The lexer/parser stage may not be the right time to make that
distinction. The grammar should just specify IDENTIFIER, wherever you
now have TYPE_NAME. Then, in a later stage of compilation, you check
the symbol-table to see if that particular identifier was indeed a
type. To resolve resulting grammar ambiguities, you might consider
using a GLR parser, rather than an LALR parser. I'm not sure if YACC
supports them, but Bison does. The two largely compatible, as I
understand it, so you shouldn't have a steep learning curve.
There may be another way. Since C++ requires declarations textually
before any reference to them, you could write the parser to
dynamically build the symbol-table. If you make it global, or somehow
otherwise available to the lexer, the lexer could then check it to
return the right lexeme (TYPE_NAME instead of IDENTIFIER).
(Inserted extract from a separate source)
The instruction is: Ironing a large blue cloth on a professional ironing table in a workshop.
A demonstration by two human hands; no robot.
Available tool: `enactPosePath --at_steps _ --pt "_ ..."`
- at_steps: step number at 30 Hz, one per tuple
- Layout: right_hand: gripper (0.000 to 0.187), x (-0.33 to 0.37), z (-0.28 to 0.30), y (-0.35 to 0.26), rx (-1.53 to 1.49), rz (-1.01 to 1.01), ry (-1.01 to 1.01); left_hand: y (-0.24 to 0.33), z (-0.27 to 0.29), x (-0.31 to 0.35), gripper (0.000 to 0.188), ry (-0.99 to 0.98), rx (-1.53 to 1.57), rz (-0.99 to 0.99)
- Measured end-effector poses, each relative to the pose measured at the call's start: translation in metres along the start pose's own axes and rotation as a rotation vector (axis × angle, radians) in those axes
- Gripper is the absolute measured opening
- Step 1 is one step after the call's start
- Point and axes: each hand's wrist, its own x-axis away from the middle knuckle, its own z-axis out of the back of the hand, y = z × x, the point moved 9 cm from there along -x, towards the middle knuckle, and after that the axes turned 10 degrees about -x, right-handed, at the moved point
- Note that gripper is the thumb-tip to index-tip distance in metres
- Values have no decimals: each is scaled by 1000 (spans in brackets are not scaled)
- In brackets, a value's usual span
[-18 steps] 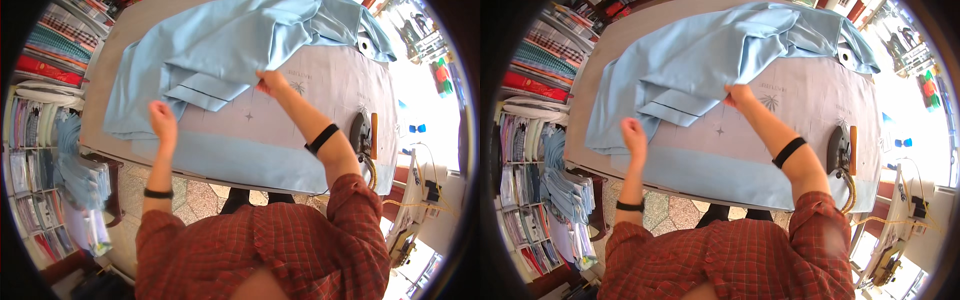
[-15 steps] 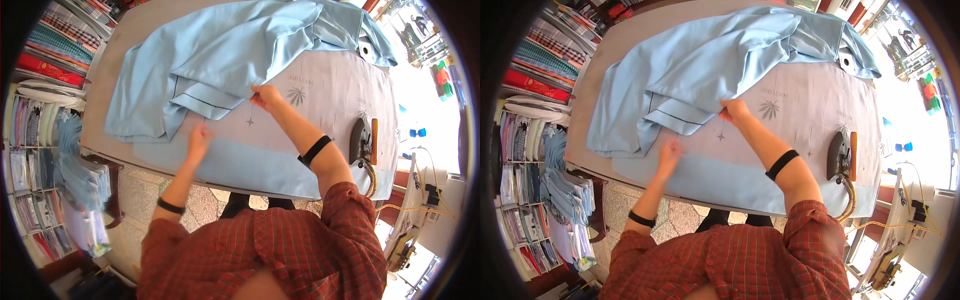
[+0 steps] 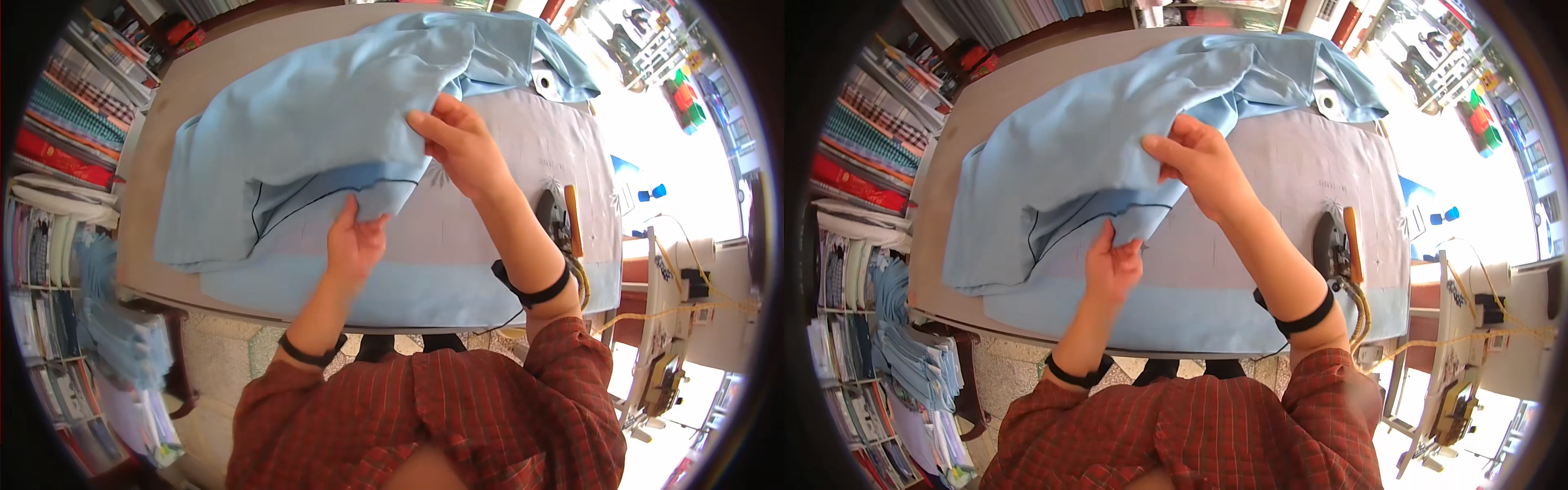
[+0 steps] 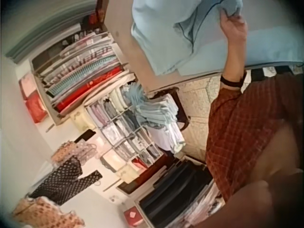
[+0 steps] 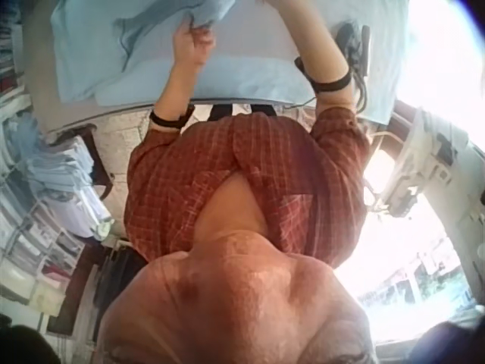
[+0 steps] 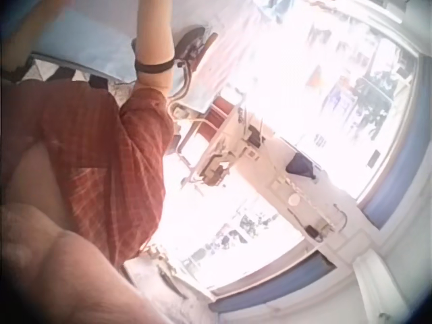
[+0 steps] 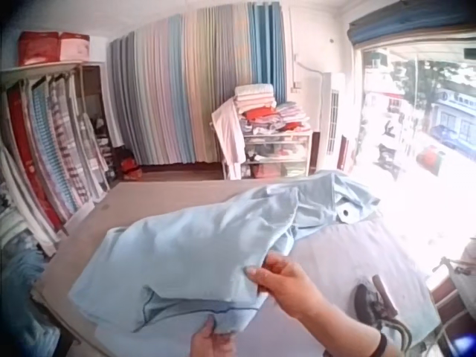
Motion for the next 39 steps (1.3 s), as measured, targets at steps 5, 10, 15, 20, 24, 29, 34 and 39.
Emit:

It's called
a lexical tie-in, and that makes your grammar context-sensitive.
But that second way has some disadvantages:
* Context sensitive grammars are more complicated to understand. They
make error recovery more problematic, too. You're basically passing
information back and forth between the lexer and the parser, rather
than just one way.
* You'd have to squeeze a lot of code into that parser. It must now
build the AST and the symbol-table. I personally find it cleaner for
the semantic actions in the grammar to just build the AST, then use
the AST to build all the other stuff.
I'd personally go for the first option (and indeed, I did). But the
choice is yours.
Good luck!
--
Michiel Helvensteijn
[Given the syntactic ambiguties in C++, I'd also go with the GLR parser.